▶ **Task**
Only the lines from the one with "segment --target=table top" through the last belong in the output; print them exactly as given below.
►
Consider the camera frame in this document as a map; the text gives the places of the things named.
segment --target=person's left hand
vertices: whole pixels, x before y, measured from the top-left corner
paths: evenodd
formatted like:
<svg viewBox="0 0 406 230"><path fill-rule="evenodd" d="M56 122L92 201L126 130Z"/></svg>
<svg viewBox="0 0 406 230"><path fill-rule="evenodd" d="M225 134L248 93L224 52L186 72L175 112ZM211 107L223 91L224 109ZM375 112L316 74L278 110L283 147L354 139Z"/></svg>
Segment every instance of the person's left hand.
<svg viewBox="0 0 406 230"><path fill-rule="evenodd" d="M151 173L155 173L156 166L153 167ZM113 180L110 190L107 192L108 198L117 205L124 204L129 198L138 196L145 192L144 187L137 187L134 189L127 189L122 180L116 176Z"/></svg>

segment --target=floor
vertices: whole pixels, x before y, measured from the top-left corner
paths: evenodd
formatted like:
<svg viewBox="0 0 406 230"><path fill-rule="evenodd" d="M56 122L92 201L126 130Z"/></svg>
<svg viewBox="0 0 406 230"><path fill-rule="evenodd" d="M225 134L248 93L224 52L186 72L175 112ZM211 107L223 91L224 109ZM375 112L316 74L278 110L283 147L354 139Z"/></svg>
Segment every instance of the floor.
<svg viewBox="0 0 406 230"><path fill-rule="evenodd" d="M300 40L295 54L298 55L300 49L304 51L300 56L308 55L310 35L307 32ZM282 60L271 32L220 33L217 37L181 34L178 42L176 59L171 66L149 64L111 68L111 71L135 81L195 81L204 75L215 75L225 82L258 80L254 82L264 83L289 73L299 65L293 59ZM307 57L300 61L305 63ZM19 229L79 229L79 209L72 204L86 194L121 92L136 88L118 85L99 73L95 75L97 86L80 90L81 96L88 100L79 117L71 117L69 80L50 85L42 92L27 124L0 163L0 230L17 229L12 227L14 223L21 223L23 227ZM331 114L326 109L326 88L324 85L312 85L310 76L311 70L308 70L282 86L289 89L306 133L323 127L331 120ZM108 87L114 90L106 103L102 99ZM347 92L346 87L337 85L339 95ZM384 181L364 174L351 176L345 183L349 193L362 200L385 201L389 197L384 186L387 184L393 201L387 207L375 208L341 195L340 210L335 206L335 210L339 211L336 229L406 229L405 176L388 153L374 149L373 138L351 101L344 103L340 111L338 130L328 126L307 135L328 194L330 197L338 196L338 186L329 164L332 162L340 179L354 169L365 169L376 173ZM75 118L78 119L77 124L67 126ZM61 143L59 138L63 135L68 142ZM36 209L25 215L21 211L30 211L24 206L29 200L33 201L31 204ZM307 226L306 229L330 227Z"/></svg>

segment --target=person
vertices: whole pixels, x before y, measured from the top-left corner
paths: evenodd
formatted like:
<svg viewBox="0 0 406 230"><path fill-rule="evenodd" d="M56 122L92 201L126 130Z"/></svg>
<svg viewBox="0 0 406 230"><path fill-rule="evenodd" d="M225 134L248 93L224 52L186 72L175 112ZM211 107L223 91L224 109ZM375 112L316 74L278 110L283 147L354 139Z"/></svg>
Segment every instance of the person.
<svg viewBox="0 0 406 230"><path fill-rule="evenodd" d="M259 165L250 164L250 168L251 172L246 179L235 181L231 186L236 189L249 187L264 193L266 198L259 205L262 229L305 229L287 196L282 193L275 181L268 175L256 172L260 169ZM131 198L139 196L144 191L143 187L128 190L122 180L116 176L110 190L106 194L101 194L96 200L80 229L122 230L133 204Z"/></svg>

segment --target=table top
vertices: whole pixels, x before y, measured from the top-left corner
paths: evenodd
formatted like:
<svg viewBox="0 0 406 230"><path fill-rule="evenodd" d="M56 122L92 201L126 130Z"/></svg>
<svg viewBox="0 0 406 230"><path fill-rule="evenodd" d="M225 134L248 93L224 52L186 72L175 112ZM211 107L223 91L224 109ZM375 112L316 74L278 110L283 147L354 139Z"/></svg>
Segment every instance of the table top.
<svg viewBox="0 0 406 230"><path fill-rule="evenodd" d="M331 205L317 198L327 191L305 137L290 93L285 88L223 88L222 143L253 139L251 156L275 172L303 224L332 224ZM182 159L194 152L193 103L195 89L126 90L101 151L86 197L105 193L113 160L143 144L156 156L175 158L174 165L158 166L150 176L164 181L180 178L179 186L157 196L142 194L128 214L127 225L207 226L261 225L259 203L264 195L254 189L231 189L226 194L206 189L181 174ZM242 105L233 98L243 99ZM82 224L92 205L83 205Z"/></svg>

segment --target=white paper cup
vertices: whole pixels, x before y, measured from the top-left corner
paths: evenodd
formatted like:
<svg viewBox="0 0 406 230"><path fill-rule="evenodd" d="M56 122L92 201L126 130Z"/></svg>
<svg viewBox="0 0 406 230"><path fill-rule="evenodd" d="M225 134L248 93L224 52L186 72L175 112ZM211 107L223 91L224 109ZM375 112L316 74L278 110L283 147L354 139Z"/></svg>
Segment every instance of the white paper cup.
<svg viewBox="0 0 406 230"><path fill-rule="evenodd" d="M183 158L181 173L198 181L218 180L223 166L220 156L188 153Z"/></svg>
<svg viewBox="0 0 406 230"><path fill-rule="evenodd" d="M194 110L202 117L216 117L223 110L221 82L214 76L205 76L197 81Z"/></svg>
◄
▶ **Finished task**
segment --target=table top
vertices: whole pixels, x before y, measured from the top-left corner
paths: evenodd
formatted like:
<svg viewBox="0 0 406 230"><path fill-rule="evenodd" d="M56 122L92 201L126 130Z"/></svg>
<svg viewBox="0 0 406 230"><path fill-rule="evenodd" d="M225 134L248 93L224 52L186 72L175 112ZM211 107L223 91L224 109ZM375 112L316 74L278 110L283 147L354 139Z"/></svg>
Segment every instance of the table top.
<svg viewBox="0 0 406 230"><path fill-rule="evenodd" d="M331 205L317 198L327 191L305 137L290 93L285 88L223 88L222 143L253 139L251 156L275 172L303 224L332 224ZM182 159L194 152L193 103L195 89L126 90L101 151L86 197L105 193L113 160L143 144L156 156L175 158L174 165L158 166L150 176L164 181L180 178L179 186L157 196L142 194L128 214L127 225L207 226L261 225L259 203L264 195L254 189L231 189L226 194L206 189L181 174ZM242 105L233 98L243 99ZM82 224L92 205L83 205Z"/></svg>

segment --target=white paper cup
vertices: whole pixels, x before y, measured from the top-left corner
paths: evenodd
formatted like:
<svg viewBox="0 0 406 230"><path fill-rule="evenodd" d="M56 122L92 201L126 130Z"/></svg>
<svg viewBox="0 0 406 230"><path fill-rule="evenodd" d="M225 134L248 93L224 52L186 72L175 112ZM211 107L223 91L224 109ZM375 112L316 74L278 110L283 147L354 139Z"/></svg>
Segment every instance of the white paper cup.
<svg viewBox="0 0 406 230"><path fill-rule="evenodd" d="M183 158L181 173L198 181L218 180L223 166L220 156L188 153Z"/></svg>
<svg viewBox="0 0 406 230"><path fill-rule="evenodd" d="M194 110L202 117L216 117L223 110L221 82L214 76L205 76L197 81Z"/></svg>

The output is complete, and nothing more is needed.